THE PROBLEM:
An exact transcription of every record is needed.

DATA FOR THIS TASK:
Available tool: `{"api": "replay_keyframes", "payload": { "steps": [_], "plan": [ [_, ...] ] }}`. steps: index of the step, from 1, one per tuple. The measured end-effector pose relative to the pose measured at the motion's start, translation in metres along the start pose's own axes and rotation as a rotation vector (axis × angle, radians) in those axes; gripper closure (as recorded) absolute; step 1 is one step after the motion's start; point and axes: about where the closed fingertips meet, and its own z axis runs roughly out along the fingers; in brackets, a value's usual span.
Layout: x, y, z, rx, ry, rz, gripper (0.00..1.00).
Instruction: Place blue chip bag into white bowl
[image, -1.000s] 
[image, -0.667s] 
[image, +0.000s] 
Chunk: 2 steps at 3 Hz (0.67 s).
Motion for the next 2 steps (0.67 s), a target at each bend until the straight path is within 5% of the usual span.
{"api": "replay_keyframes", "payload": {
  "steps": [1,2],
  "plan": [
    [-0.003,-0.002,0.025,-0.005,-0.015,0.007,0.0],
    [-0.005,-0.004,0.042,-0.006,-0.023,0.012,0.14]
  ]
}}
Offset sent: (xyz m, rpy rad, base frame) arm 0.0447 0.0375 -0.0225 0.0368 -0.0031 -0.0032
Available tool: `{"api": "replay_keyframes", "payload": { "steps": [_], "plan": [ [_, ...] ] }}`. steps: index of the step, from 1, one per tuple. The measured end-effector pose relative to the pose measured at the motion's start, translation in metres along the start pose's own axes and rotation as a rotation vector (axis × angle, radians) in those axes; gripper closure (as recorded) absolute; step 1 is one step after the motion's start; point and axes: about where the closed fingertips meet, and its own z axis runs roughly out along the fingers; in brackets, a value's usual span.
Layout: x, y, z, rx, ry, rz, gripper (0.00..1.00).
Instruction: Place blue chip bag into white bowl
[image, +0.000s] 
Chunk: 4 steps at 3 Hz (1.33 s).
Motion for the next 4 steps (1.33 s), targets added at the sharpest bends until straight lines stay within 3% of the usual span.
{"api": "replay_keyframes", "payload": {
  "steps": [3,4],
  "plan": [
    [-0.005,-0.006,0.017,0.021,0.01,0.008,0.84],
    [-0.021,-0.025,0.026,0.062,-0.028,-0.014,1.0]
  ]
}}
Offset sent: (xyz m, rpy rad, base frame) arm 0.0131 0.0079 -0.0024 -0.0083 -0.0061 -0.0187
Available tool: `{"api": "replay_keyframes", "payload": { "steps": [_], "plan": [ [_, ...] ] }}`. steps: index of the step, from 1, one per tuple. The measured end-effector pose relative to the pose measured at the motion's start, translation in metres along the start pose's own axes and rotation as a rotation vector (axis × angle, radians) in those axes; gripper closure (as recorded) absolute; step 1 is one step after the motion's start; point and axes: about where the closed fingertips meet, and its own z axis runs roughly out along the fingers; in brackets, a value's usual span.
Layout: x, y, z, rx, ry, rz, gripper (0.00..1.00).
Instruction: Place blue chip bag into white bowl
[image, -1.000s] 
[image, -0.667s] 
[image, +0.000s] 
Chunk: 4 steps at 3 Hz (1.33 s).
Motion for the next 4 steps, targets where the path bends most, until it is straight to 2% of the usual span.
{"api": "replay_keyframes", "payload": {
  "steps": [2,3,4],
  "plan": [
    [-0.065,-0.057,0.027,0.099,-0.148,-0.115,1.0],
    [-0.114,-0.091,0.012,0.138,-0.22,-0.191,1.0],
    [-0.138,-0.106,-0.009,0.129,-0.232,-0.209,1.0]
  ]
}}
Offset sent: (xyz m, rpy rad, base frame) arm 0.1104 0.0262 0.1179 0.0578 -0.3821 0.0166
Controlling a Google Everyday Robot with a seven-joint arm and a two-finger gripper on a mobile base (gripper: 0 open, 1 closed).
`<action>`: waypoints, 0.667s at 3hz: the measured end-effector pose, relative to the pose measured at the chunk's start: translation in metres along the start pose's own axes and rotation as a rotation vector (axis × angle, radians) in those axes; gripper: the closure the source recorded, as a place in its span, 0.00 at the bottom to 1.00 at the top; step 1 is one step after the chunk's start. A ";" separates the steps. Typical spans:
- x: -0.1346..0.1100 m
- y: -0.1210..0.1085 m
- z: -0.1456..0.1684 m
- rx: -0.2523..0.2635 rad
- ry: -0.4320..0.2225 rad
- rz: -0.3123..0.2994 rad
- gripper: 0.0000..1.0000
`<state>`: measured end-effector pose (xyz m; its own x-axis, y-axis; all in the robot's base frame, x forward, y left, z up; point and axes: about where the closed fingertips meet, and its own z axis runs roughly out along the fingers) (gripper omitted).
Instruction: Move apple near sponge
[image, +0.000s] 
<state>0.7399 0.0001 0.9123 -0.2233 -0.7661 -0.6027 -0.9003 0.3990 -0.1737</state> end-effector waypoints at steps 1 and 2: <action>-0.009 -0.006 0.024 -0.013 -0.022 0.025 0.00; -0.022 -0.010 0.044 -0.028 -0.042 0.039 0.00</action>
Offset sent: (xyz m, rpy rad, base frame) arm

ANSWER TO THIS TASK:
Available tool: `{"api": "replay_keyframes", "payload": { "steps": [_], "plan": [ [_, ...] ] }}`. steps: index of the step, from 1, one per tuple. The measured end-effector pose relative to the pose measured at the motion's start, translation in metres along the start pose's own axes and rotation as a rotation vector (axis × angle, radians) in those axes; gripper closure (as recorded) absolute; step 1 is one step after the motion's start; point and axes: about where the closed fingertips meet, and its own z axis runs roughly out along the fingers; in brackets, a value's usual span.
Layout: x, y, z, rx, ry, rz, gripper (0.00..1.00).
Instruction: Place blue chip bag into white bowl
[image, -1.000s] 
[image, -0.667s] 
[image, +0.000s] 
Chunk: 2 steps at 3 Hz (0.67 s).
Motion for the next 2 steps (0.67 s), a target at each bend until the straight path is within 5% of the usual span.
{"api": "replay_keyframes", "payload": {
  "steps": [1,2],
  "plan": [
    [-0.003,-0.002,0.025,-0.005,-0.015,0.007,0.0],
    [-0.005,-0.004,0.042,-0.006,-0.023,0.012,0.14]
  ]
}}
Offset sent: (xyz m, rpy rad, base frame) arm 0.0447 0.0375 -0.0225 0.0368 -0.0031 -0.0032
Available tool: `{"api": "replay_keyframes", "payload": { "steps": [_], "plan": [ [_, ...] ] }}`. steps: index of the step, from 1, one per tuple. The measured end-effector pose relative to the pose measured at the motion's start, translation in metres along the start pose's own axes and rotation as a rotation vector (axis × angle, radians) in those axes; gripper closure (as recorded) absolute; step 1 is one step after the motion's start; point and axes: about where the closed fingertips meet, and its own z axis runs roughly out along the fingers; in brackets, a value's usual span.
Layout: x, y, z, rx, ry, rz, gripper (0.00..1.00).
Instruction: Place blue chip bag into white bowl
[image, +0.000s] 
Chunk: 4 steps at 3 Hz (1.33 s).
Motion for the next 4 steps (1.33 s), targets added at the sharpest bends until straight lines stay within 3% of the usual span.
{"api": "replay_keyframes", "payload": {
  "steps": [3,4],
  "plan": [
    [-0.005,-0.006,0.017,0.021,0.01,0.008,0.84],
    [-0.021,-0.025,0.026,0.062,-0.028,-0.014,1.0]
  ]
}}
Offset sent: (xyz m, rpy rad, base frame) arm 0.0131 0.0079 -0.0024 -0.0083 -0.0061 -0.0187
Available tool: `{"api": "replay_keyframes", "payload": { "steps": [_], "plan": [ [_, ...] ] }}`. steps: index of the step, from 1, one per tuple. The measured end-effector pose relative to the pose measured at the motion's start, translation in metres along the start pose's own axes and rotation as a rotation vector (axis × angle, radians) in those axes; gripper closure (as recorded) absolute; step 1 is one step after the motion's start; point and axes: about where the closed fingertips meet, and its own z axis runs roughly out along the fingers; in brackets, a value's usual span.
Layout: x, y, z, rx, ry, rz, gripper (0.00..1.00).
Instruction: Place blue chip bag into white bowl
[image, -1.000s] 
[image, -0.667s] 
[image, +0.000s] 
Chunk: 4 steps at 3 Hz (1.33 s).
Motion for the next 4 steps, targets where the path bends most, until it is straight to 2% of the usual span.
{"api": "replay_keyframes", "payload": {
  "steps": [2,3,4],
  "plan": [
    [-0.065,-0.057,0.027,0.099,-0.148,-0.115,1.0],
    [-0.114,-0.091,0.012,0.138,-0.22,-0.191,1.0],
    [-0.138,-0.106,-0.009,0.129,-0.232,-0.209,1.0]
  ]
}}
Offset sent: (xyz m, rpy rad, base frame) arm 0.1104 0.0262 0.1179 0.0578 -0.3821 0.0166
Controlling a Google Everyday Robot with a seven-joint arm and a two-finger gripper on a mobile base (gripper: 0 open, 1 closed).
`<action>`: waypoints, 0.667s at 3hz: the measured end-effector pose, relative to the pose measured at the chunk's start: translation in metres along the start pose's own axes and rotation as a rotation vector (axis × angle, radians) in those axes; gripper: the closure the source recorded, as a place in its span, 0.00 at the bottom to 1.00 at the top; step 1 is one step after the chunk's start. A ";" separates the steps. Typical spans:
- x: -0.1346..0.1100 m
- y: -0.1210..0.1085 m
- z: -0.1456..0.1684 m
- rx: -0.2523..0.2635 rad
- ry: -0.4320..0.2225 rad
- rz: -0.3123..0.2994 rad
- gripper: 0.0000..1.0000
`<state>`: measured end-effector pose (xyz m; its own x-axis, y-axis; all in the robot's base frame, x forward, y left, z up; point and axes: about where the closed fingertips meet, and its own z axis runs roughly out along the fingers) (gripper omitted).
Instruction: Move apple near sponge
[image, +0.000s] 
<state>0.7399 0.0001 0.9123 -0.2233 -0.7661 -0.6027 -0.9003 0.3990 -0.1737</state> end-effector waypoints at steps 1 and 2: <action>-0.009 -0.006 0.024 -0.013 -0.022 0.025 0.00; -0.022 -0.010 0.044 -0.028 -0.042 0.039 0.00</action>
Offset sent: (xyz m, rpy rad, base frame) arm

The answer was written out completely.